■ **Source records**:
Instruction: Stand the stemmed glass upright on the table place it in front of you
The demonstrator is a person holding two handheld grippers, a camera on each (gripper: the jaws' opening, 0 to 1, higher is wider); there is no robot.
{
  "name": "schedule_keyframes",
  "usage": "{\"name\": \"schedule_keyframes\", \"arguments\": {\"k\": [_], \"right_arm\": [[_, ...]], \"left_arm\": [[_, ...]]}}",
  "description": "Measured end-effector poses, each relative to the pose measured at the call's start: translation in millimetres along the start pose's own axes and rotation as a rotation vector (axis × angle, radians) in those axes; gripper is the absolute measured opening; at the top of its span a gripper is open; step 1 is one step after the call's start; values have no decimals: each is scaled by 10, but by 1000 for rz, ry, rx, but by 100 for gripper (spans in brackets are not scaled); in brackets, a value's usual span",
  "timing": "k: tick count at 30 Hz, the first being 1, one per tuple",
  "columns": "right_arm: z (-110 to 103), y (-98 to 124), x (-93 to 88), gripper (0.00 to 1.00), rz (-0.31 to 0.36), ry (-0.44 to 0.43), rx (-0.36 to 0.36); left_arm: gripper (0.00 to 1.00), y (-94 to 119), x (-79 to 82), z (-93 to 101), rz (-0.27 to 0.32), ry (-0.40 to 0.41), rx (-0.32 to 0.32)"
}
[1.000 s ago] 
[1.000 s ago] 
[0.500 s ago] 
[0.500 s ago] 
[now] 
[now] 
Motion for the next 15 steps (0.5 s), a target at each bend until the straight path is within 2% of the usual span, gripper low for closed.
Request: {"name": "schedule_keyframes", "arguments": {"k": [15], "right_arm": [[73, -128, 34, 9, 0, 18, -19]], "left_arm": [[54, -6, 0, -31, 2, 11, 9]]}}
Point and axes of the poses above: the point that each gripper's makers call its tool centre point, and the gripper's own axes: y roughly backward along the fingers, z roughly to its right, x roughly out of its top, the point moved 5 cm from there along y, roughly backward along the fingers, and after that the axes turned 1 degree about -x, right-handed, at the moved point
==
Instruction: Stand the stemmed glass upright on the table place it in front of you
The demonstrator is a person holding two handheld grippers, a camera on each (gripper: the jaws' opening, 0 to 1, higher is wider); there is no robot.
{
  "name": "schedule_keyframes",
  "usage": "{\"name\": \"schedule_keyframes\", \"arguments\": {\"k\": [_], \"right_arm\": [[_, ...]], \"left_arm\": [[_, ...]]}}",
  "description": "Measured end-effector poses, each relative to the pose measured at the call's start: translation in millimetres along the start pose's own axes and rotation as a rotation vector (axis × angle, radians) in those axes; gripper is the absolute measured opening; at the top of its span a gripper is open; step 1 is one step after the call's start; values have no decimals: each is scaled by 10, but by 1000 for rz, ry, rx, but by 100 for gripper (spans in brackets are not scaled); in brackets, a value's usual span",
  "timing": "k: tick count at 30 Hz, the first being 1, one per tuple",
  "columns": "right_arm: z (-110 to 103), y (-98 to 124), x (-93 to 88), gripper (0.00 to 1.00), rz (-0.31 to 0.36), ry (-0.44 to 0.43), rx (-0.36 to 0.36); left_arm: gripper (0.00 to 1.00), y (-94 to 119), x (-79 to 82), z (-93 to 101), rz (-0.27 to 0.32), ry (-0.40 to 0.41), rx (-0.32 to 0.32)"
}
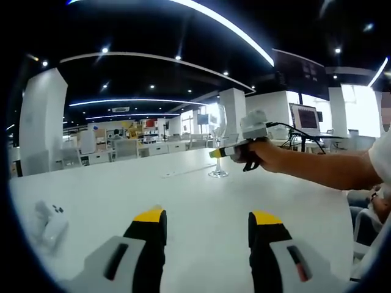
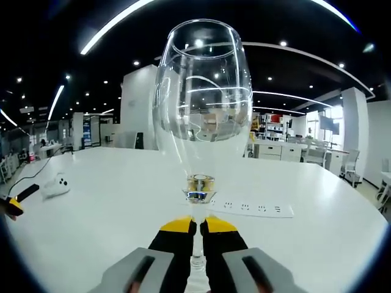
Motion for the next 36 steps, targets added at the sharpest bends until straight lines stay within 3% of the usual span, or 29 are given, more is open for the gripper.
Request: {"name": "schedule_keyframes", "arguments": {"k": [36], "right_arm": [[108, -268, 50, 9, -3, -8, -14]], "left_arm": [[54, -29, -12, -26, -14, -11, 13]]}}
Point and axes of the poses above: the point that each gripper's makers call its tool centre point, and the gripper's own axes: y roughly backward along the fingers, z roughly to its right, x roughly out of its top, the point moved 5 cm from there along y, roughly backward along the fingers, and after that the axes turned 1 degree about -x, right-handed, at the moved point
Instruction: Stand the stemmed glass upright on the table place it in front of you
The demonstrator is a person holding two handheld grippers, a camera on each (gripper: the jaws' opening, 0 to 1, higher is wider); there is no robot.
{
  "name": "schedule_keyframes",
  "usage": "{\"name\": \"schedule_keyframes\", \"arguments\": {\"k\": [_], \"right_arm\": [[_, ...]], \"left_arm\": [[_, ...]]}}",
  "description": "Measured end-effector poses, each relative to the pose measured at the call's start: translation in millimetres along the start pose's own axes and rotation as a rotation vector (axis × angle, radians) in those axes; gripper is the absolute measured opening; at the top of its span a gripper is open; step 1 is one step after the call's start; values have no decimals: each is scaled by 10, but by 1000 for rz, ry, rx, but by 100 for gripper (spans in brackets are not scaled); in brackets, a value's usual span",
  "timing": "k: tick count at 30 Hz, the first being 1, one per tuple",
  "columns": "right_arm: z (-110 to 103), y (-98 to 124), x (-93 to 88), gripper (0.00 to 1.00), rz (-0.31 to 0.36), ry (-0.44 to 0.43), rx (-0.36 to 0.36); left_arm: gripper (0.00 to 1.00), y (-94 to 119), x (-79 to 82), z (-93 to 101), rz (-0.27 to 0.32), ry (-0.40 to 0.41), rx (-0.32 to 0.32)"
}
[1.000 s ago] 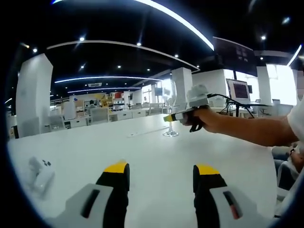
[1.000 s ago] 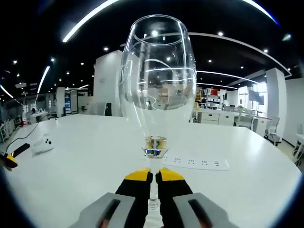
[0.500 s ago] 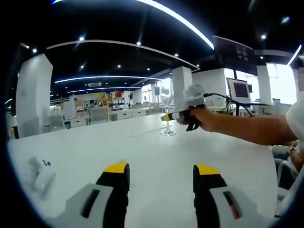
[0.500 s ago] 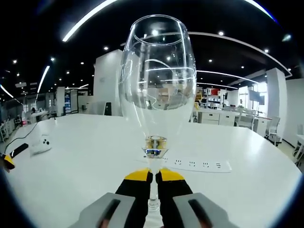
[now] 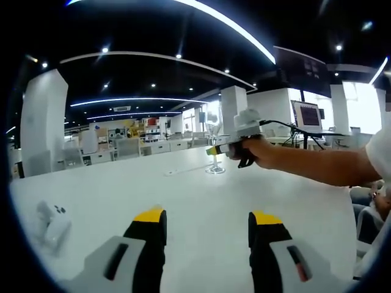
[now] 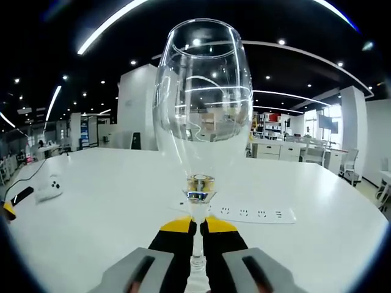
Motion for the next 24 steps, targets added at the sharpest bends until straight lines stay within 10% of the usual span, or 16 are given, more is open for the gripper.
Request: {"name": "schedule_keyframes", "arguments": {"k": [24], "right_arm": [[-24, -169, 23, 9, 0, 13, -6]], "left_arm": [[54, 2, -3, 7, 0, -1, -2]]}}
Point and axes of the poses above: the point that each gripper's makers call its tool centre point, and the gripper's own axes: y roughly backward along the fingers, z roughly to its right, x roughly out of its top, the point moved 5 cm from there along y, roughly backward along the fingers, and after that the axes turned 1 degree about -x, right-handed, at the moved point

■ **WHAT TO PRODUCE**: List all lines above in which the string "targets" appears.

■ **TASK ANSWER**:
Motion for the next 36 steps, targets added at the sharpest bends until straight lines stay within 3% of the usual span, or 29 are given, more is open for the gripper.
Motion for the next 24 steps, targets added at the sharpest bends until straight lines stay within 10% of the usual span, or 16 are given, more is open for the gripper.

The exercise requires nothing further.